◆ **What to work on**
Look below for the line holding "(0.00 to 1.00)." and the line holding "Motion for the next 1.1". Transcribe exactly those lines and all lines between them, nothing more.

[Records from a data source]
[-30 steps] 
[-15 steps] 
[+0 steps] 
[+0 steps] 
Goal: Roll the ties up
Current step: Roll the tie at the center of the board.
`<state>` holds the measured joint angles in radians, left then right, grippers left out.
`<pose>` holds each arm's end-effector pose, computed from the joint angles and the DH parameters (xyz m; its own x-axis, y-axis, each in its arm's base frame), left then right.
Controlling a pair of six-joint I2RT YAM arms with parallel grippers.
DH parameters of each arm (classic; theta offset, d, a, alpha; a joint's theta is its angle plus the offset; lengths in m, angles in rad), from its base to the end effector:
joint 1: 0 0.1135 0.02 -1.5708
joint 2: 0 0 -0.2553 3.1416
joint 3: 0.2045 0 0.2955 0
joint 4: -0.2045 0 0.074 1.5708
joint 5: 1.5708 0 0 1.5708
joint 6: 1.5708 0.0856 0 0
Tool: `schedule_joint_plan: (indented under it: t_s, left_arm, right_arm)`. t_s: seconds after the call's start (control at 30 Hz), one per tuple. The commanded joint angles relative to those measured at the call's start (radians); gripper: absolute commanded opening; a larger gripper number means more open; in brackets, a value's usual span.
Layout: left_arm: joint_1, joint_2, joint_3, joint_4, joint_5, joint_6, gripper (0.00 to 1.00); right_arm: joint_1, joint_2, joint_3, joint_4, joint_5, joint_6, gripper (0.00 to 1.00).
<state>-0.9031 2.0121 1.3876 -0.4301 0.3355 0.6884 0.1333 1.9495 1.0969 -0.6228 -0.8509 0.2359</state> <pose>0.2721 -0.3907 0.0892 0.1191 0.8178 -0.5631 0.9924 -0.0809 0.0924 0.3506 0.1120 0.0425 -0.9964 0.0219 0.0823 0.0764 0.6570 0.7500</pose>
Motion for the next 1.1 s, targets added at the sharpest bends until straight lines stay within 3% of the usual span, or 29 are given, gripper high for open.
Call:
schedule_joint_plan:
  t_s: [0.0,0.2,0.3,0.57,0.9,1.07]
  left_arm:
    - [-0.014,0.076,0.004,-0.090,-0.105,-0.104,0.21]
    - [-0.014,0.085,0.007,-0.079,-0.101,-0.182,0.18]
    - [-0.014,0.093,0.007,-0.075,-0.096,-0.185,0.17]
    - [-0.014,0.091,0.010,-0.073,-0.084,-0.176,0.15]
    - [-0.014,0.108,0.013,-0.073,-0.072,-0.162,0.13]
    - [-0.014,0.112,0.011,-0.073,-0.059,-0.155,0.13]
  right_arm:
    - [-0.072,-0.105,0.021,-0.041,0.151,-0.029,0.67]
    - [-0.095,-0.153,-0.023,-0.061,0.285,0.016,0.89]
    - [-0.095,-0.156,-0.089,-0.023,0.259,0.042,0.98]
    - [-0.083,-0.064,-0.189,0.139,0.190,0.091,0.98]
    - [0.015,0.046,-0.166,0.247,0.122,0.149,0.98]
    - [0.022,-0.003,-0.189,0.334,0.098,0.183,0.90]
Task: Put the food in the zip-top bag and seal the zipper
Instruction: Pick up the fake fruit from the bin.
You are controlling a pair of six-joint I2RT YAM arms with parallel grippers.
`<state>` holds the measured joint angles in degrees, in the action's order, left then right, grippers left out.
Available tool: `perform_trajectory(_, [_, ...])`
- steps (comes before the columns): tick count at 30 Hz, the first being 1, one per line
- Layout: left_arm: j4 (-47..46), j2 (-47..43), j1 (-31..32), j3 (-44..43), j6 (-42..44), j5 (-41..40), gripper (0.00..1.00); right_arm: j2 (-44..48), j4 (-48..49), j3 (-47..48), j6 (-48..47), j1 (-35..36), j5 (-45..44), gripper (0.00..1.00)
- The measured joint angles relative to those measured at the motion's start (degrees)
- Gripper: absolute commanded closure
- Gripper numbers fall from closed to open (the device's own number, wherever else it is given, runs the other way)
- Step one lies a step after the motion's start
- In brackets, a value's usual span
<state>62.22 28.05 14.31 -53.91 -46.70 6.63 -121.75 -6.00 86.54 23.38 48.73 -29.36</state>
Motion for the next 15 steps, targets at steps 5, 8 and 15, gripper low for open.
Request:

◆ **Task response**
Layout: left_arm: joint_1, joint_2, joint_3, joint_4, joint_5, joint_6, gripper (0.00 to 1.00); right_arm: joint_1, joint_2, joint_3, joint_4, joint_5, joint_6, gripper (0.00 to 1.00).
<state>-0.9031 2.0121 1.3876 -0.4301 0.3355 0.6884 0.1333 1.9495 1.0969 -0.6228 -0.8509 0.2359</state> <pose>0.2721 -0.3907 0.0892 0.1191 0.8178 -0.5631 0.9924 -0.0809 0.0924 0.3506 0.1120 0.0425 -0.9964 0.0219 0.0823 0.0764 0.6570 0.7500</pose>
Motion for the next 1.1 s, targets added at the sharpest bends until straight lines stay within 3% of the usual span, or 29 are given, gripper high for open.

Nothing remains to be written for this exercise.